Open in Codespaces

A3: Broken Song

Learning Outcomes

  1. Write a Makefile to compile a simple C program.
  2. Use file stream functions to read and write binary files.
  3. Use the thread library to create and join threads.
  4. Create a program that will concatenate binary files.
  5. Create a program that can utilize a mutex to share a data structure between threads.
  6. Use memory allocator functions.

Specifications

Your program, which will be invoked as defrag will have to traverse through a directory tree looking for pieces of an mp3, each piece's filename will be made up of an non-negative integer from 0 to the total number of files and the file-extension .bin The file contents of those pieces should be concatenated into an output file in the order the numbers imply.

Your program will be given two arguments, a path to the directory tree to explore, and the name of the output file. The starting directory in the traversal will always only contain subdirectories. Your program must explore those subdirectories using asynchronous threads. Remember to compile and link your program with the -lpthread flag.

File numbers will always start at 0, each integer is only used once with no missing numbers, and the order the files are discovered is incredibly unlikely to be in numeric order.

Threads

You must start up a thread for each top level directory found in the given path. It is not recommended to start up more threads than this (such as for every directory encountered). Each thread can recursively traverse the directory structure when discovering another folder or utilize the mutex to append data to the shared data structure. Do not follow symbolic links, they are placed into the directory tree as a trap and should be ignored.

Mutex

A mutex is just a "key" that is shared between different threads in order to "lock" a specific section of code referred to as a "critical section". This means only one thread is allowed into the critical section at any given time. A thread must completely finish executing code inside of the critical section before it is able to release the lock and let other threads obtain the "key".

We will use an approach where threads sit and wait for a key (so called "blocking"). This means you must do as much as possible outside of the critical section. This can be opening and reading in the entire content of the file. The actual critical section really only needs to be ~5 lines of code. If your critical section is larger than this, or if it is so large that it encompases the entire thread function, you are in danger of making your program completely single-threaded which you will lose points for doing.

The only time you need to put code into a critical section is when you are reading/writing shared resources!

Restrictions

  • You must compile your program using the flags std=gnu11, -Werror and -Wall.
  • You must use a global, shared array to hold file fragment data.
  • Your program must actually be multithreaded, and have the smallest possible critical section.
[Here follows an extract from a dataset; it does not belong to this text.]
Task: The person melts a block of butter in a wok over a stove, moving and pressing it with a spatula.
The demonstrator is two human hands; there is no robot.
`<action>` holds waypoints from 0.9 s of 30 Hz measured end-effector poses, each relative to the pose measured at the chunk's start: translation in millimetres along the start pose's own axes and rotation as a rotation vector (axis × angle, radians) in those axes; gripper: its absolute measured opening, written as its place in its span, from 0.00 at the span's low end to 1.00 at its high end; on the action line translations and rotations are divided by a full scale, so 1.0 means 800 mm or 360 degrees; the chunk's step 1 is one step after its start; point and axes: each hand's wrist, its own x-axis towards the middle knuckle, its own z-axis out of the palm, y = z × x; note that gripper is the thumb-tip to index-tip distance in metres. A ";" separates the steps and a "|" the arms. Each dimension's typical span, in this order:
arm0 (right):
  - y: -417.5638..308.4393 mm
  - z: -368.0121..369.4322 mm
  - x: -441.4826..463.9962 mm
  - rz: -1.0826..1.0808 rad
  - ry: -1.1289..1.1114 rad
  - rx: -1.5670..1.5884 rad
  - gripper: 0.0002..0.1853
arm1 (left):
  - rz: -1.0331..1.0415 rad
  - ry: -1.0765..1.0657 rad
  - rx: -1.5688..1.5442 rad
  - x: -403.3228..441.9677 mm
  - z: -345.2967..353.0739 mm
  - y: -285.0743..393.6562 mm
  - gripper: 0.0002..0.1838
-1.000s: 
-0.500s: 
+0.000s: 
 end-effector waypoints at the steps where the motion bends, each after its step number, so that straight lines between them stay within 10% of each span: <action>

You will lose implementation points for this (or worse) during code review!

Submission

Submit only your completed defrag.c file and associated Makefile. When make is executed in the directory, a binary named defrag should be created. If not, the autograder will fail. You can make a submission as many times as you'd like in order to see the autograder feedback. The maximum points you can receive from the autograder is 14 and the remaining 12 points are from code review.

Functions

Here is a list of functions that are used by the solution programs. This might help in completing the assignment:

  • abort()
  • atoi()
  • chdir()
  • closedir()
  • exit()
  • fclose()
  • fopen()
  • fread()
  • free()
  • fwrite()
  • malloc()
  • opendir()
  • printf()
  • pthread_create()
  • pthread_join()
  • pthread_mutex_lock()
  • pthread_mutex_unlock()
  • puts()
  • readdir()
  • realloc()
  • stat()
  • stderr()
  • strcat()
  • strcmp()
  • strdup()
  • strlen()

Example

One such directory tree is given in the starting code. You would run your program like:

$ ./defrag dirs music.mp3

The resulting file should have an MD5 hash as shown:

$ md5sum music.mp3 
96726c8464765869318032405caed000  music.mp3

Extra Credit

Once you've obtained the complete .mp3 file, there is a hidden CTF challenge that will involve forensics, cryptography and web disciplines. If you can obtain the flag and send it to me, you can receive some extra credit and/or a GitHub sticker.